Demonstration of MaskSearch: Efficiently Querying Image Masks for Machine Learning Workflows
- URL: http://arxiv.org/abs/2404.06563v1
- Date: Tue, 9 Apr 2024 18:27:59 GMT
- Title: Demonstration of MaskSearch: Efficiently Querying Image Masks for Machine Learning Workflows
- Authors: Lindsey Linxi Wei, Chung Yik Edward Yeung, Hongjian Yu, Jingchuan Zhou, Dong He, Magdalena Balazinska,
- Abstract summary: MaskSearch is a system designed to accelerate queries over databases of image masks generated by machine learning models.
It formalizes and accelerates a new category of queries for retrieving images and their corresponding masks based on mask properties.

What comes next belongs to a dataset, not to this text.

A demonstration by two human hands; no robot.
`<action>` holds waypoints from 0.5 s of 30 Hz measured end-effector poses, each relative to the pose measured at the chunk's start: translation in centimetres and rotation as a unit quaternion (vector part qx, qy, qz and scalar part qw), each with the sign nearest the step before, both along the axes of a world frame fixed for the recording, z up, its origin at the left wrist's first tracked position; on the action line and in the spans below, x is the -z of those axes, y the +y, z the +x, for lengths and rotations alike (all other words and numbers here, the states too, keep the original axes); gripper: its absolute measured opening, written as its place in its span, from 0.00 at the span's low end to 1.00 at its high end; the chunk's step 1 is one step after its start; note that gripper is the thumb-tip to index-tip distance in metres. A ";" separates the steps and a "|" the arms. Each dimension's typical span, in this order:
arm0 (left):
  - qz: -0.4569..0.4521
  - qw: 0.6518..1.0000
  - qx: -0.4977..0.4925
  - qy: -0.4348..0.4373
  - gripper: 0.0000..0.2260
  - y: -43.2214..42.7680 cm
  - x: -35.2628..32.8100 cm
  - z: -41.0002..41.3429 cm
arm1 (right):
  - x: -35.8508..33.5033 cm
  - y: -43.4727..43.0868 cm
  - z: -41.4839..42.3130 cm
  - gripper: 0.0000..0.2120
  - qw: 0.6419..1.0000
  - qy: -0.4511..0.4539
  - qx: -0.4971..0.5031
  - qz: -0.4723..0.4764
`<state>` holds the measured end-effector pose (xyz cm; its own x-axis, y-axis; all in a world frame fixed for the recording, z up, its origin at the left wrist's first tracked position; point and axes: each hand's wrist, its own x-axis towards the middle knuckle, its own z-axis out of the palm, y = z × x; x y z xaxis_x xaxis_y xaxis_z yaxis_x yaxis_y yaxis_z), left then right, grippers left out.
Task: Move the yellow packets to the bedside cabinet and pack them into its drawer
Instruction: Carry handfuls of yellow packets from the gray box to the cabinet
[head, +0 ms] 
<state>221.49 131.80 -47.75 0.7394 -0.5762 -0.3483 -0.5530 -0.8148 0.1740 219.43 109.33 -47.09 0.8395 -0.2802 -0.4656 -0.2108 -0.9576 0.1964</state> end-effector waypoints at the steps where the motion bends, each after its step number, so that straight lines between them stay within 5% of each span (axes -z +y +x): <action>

- Score: 3.7576528194977965
- License: http://arxiv.org/licenses/nonexclusive-distrib/1.0/
- Abstract: We demonstrate MaskSearch, a system designed to accelerate queries over databases of image masks generated by machine learning models. MaskSearch formalizes and accelerates a new category of queries for retrieving images and their corresponding masks based on mask properties, which support various applications, from identifying spurious correlations learned by models to exploring discrepancies between model saliency and human attention. This demonstration makes the following contributions:(1) the introduction of MaskSearch's graphical user interface (GUI), which enables interactive exploration of image databases through mask properties, (2) hands-on opportunities for users to explore MaskSearch's capabilities and constraints within machine learning workflows, and (3) an opportunity for conference attendees to understand how MaskSearch accelerates queries over image masks.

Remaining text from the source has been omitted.